Implements `torch.linalg.lstsq` #49093

nikitaved · 2020-12-09T16:07:51Z

Fixes #44378 by providing a wider range of drivers similar to what SciPy is doing.

The supported CPU drivers are gels, gelsy, gelsd, gelss.
The CUDA interface has only gels implemented but only for overdetermined systems.

The current state of this PR:

CPU interface
CUDA interface
CPU tests
CUDA tests
Memory-efficient batch-wise iteration with broadcasting which fixes Methods that solve systems of linear equations are memory-inefficient (batch-wise broadcasting) #49252
docs

dr-ci · 2020-12-09T16:30:27Z

💊 CI failures summary and remediations

As of commit 6064f79 (more details on the Dr. CI page):

1/1 failures possibly* introduced in this PR
- 1/1 non-scanned failure(s)

This comment was automatically generated by Dr. CI (expand for details).

Follow this link to opt-out of these comments for your Pull Requests.

Please report bugs/suggestions to the (internal) Dr. CI Users group.

xiaosu-zhu · 2020-12-10T03:20:37Z

Is there a chance to migrate gels* from LAPACK to CUDA, without MAGMA? I'm not a pro in cpp or CUDA programming, but I 'm just curious about if there exists equivalent operations in CUDA that implement gels*.

nikitaved · 2020-12-11T14:16:39Z

@xiaosu-zhu , implementing these things from scratch is no trivial matter, and might be beyond the scope of this PR. Maybe it is possible to contact the MAGMA people and ask them whether there is a plan to support these functions in near future...

xiaosu-zhu · 2020-12-11T15:30:34Z

@xiaosu-zhu , implementing these things from scratch is no trivial matter, and might be beyond the scope of this PR. Maybe it is possible to contact the MAGMA people and ask them whether there is a plan to support these functions in near future...
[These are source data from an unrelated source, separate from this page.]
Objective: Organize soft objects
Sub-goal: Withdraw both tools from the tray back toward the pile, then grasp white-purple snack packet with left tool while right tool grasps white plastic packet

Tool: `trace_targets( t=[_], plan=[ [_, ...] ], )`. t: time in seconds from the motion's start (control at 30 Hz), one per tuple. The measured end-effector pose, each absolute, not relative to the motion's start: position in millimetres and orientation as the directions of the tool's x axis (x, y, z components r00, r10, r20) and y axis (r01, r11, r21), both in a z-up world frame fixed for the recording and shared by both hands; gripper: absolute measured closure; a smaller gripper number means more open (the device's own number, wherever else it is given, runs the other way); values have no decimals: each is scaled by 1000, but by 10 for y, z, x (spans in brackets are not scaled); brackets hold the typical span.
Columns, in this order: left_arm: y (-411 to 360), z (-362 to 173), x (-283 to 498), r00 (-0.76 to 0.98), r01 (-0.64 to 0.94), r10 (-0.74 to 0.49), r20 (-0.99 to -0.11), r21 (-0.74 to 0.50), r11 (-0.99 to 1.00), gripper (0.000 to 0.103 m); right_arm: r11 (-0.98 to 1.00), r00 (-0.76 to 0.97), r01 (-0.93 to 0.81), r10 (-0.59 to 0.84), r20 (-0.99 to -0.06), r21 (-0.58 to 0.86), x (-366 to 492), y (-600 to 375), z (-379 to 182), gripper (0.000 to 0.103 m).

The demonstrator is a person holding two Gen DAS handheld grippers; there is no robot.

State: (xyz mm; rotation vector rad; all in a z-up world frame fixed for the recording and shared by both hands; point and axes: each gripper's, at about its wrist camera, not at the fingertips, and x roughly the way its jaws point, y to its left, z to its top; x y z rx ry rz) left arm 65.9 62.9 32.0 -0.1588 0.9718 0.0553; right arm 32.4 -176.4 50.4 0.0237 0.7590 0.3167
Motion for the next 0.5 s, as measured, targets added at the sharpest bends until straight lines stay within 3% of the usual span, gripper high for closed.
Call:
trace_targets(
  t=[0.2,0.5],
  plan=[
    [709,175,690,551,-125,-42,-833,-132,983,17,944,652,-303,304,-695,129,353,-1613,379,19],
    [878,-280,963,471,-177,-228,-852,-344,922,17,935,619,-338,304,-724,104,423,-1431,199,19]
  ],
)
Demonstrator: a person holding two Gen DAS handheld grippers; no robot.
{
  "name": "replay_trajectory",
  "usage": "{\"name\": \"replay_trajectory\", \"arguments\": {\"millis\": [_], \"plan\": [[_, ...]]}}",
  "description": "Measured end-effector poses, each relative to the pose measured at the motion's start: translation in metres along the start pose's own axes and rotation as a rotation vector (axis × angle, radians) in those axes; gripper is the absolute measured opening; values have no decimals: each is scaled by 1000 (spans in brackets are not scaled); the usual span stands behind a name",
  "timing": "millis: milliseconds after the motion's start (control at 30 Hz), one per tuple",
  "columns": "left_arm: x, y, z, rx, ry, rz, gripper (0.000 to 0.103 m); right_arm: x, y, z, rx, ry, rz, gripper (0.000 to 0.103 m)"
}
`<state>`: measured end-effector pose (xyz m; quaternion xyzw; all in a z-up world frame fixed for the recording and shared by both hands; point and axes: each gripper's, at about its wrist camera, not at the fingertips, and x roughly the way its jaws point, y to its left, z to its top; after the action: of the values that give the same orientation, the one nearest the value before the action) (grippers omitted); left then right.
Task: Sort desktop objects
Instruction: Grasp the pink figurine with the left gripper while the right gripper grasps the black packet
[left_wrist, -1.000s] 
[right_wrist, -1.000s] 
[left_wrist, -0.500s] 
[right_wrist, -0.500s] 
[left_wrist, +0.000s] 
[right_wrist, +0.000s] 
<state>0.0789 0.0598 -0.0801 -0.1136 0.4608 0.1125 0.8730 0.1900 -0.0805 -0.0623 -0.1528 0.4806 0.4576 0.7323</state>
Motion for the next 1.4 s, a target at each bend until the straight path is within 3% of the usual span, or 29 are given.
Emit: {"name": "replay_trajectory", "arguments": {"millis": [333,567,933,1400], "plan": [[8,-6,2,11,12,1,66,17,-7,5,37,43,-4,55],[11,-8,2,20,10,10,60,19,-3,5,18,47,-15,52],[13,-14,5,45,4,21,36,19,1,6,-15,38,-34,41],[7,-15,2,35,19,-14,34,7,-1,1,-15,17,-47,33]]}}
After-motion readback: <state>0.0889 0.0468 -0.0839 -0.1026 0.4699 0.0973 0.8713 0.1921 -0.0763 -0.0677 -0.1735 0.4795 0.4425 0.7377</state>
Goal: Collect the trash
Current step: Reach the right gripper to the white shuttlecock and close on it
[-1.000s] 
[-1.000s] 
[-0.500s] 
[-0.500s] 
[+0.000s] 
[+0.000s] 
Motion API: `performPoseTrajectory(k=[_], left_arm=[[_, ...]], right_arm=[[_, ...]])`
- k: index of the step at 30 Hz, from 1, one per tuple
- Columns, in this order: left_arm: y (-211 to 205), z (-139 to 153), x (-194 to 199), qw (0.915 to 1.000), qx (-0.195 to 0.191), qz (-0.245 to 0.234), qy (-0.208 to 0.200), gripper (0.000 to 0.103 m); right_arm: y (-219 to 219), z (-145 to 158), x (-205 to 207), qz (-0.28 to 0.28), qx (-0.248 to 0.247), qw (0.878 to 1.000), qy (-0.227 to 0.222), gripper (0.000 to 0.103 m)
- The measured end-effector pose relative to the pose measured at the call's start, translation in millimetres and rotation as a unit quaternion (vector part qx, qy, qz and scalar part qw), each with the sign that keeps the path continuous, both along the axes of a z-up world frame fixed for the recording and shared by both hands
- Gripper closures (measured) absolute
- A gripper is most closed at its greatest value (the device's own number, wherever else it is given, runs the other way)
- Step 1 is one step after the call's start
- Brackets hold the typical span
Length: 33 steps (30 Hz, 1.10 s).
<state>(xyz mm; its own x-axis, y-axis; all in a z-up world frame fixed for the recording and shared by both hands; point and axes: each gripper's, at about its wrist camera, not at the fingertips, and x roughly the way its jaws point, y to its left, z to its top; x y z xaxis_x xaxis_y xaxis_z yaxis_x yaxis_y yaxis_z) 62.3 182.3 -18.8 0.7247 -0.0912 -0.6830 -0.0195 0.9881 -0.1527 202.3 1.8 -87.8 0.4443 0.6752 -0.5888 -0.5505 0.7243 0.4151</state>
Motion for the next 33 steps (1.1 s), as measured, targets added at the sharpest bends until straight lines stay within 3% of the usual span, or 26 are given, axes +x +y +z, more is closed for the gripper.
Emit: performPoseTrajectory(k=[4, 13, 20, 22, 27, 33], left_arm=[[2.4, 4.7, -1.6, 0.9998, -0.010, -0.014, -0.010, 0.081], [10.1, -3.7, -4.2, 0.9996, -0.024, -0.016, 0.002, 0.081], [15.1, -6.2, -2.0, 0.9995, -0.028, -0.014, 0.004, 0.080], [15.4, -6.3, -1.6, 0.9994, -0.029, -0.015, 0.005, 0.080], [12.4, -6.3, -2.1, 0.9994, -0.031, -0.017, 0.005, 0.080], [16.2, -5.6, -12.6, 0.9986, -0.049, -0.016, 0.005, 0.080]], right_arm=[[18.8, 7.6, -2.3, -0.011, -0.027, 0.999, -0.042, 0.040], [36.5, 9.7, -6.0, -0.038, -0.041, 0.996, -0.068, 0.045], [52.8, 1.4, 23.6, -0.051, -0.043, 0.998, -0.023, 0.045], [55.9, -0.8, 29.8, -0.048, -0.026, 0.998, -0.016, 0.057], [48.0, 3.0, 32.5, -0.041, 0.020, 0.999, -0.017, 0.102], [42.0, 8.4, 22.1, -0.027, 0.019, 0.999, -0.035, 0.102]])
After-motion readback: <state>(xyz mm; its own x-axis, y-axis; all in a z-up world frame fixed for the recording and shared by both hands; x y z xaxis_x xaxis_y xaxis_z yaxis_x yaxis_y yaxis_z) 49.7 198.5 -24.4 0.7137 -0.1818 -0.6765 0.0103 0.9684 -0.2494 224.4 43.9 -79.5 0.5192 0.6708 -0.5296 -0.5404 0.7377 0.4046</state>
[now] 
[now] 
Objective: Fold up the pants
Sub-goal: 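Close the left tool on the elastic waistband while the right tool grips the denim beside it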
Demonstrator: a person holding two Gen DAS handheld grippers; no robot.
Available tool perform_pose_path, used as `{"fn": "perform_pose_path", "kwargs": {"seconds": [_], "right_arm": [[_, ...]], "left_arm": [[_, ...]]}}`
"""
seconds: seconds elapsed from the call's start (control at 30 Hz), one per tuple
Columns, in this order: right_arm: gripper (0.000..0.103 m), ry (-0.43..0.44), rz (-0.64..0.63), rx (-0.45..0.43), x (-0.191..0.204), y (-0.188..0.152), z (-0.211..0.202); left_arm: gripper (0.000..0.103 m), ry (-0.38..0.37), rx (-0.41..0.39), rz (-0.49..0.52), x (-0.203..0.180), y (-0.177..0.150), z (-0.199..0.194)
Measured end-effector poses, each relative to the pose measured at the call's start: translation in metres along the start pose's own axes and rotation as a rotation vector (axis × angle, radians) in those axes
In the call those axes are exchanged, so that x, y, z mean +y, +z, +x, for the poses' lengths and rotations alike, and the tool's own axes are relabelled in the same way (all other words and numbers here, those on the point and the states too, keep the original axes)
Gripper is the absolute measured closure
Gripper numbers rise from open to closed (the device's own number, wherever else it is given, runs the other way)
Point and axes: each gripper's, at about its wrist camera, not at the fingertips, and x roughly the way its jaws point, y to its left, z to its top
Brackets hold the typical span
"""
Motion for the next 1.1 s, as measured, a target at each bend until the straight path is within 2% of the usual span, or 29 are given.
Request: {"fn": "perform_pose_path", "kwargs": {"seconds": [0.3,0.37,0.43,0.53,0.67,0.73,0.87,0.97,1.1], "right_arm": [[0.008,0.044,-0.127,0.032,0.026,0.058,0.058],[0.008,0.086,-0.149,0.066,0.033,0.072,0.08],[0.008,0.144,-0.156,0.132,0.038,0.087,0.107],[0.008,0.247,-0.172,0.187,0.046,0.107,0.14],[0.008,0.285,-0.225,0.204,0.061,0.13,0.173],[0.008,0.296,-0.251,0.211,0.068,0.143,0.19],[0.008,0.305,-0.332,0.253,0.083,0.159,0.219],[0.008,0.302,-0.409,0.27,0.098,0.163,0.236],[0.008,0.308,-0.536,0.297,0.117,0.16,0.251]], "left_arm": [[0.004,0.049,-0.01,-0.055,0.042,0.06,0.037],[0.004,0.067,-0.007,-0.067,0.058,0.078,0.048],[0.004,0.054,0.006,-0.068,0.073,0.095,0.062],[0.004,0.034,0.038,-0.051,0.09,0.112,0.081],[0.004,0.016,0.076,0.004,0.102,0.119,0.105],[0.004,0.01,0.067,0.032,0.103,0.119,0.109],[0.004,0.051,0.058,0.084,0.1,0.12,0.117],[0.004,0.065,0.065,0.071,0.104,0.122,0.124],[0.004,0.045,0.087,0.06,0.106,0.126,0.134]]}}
Yeah, thank you @nikitaved. I have anticipated that it would be a hard work, may be leave it for the future 😃

nikitaved · 2021-01-03T15:33:30Z

This PR is ready for review.

torch/linalg/__init__.py

codecov · 2021-01-03T22:04:02Z

Codecov Report

Merging #49093 (6064f79) into master (1772e26) will increase coverage by 0.02%.
The diff coverage is 92.93%.

@@            Coverage Diff             @@
##           master   #49093      +/-   ##
==========================================
+ Coverage   77.30%   77.32%   +0.02%     
==========================================
  Files        1888     1888              
  Lines      183589   183858     +269     
==========================================
+ Hits       141925   142176     +251     
- Misses      41664    41682      +18

IvanYashchuk

The implementation looks clean to me. I left a few questions and suggestions inline.
The idea of implementing batch_iterator_with_broadcasting is great. It will be certainly useful for other "find x s.t. A x = b" functions.

Since LAPACK 3.7.0 (released in Dec 2016) there is also GETSLS driver available (mkl docs, netlib release notes). Something to consider to add in follow-up work.
A note for the future: while there are no specialized drivers in cuBLAS, cuSOLVER, MAGMA for m < n case, we can implement it ourselves using SVD u @ s⁻¹ @ vᴴ @ b.

aten/src/ATen/native/LinearAlgebraUtils.h

torch/testing/_internal/common_utils.py

IvanYashchuk · 2021-01-06T13:33:49Z

torch/linalg/__init__.py

+    ``'gelsy'`` is the fastest among the rank-revealing algorithms that also handles rank-deficient inputs.
+
+Returns:
+    (Tensor, Tensor, Tensor): a namedtuple (x, rank, s) containing:


Would it be more clear to have a namedtuple (solution, rank, singular_values)?
cc: @mruberry

I think the same way, but the inspiration was taken from SciPy.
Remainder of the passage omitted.